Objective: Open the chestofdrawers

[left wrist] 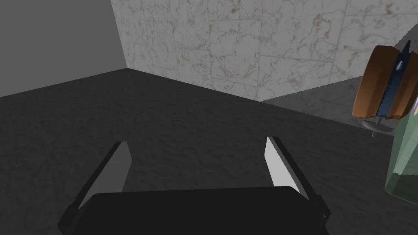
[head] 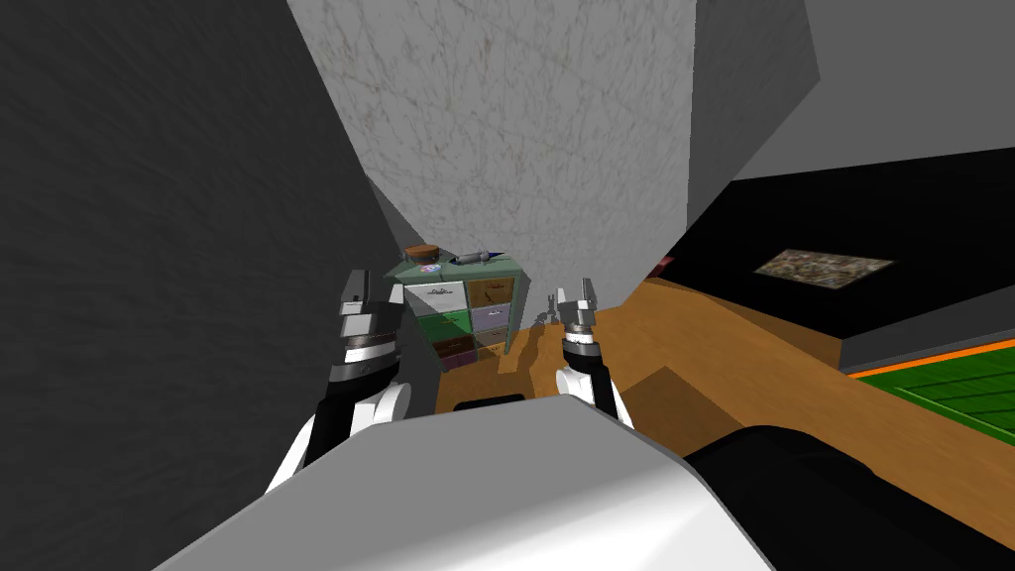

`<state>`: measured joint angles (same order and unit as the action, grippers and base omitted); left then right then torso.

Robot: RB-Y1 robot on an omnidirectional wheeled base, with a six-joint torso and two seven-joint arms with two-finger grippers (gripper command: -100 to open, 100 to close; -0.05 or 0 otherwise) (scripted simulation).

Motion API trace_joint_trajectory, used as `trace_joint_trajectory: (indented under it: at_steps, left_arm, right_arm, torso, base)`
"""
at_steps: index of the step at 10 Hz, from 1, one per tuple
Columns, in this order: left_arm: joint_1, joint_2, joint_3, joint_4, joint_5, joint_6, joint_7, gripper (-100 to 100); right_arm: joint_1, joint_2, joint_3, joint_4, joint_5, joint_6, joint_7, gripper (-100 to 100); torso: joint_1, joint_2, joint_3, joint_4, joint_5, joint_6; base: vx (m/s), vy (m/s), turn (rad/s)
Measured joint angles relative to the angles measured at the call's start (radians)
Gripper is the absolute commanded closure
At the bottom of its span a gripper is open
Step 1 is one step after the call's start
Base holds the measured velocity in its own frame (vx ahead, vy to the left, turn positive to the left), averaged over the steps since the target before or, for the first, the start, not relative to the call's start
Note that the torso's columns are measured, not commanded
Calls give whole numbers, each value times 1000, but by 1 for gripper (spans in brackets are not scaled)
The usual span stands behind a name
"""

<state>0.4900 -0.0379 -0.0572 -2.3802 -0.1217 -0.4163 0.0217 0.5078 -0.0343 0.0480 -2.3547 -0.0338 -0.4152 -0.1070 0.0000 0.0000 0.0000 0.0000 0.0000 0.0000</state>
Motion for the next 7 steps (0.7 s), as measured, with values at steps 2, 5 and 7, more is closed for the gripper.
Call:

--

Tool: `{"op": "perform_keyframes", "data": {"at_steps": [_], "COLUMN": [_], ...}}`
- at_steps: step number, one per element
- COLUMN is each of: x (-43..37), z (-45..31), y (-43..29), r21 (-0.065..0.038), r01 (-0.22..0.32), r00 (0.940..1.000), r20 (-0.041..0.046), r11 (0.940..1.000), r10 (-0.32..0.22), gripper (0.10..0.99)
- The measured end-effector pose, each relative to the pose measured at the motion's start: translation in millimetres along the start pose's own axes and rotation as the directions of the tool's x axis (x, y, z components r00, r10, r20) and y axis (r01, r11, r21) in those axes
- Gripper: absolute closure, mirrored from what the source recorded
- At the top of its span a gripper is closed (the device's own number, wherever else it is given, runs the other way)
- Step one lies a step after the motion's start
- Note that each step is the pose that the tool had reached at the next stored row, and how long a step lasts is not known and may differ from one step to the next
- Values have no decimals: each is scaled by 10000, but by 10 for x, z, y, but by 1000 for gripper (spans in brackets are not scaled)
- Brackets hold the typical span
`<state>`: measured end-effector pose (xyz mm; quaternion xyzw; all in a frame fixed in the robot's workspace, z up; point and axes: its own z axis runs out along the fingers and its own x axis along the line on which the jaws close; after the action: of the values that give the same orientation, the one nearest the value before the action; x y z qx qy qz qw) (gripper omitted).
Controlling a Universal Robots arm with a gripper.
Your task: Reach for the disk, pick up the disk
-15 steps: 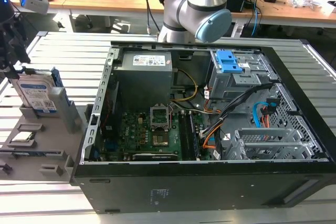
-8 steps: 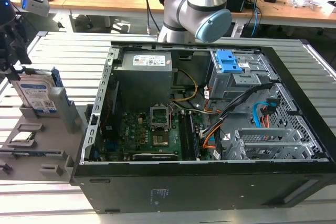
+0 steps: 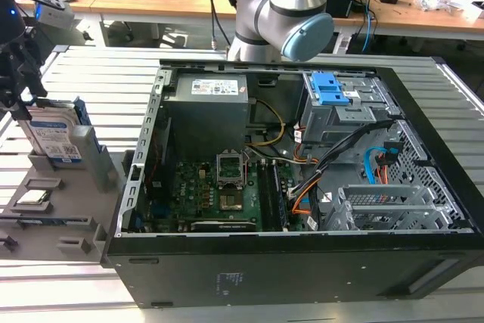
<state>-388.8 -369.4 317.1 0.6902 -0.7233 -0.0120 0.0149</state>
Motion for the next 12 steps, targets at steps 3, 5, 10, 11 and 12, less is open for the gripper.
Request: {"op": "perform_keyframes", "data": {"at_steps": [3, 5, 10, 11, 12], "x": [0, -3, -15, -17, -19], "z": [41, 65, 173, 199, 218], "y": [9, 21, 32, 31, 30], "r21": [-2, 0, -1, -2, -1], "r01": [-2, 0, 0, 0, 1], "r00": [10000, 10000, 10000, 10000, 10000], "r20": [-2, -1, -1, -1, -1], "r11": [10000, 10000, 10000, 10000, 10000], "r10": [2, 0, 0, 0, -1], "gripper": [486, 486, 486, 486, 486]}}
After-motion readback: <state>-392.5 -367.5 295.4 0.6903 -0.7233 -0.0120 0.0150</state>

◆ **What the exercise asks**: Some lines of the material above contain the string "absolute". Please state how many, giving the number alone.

◆ **Task output**: 2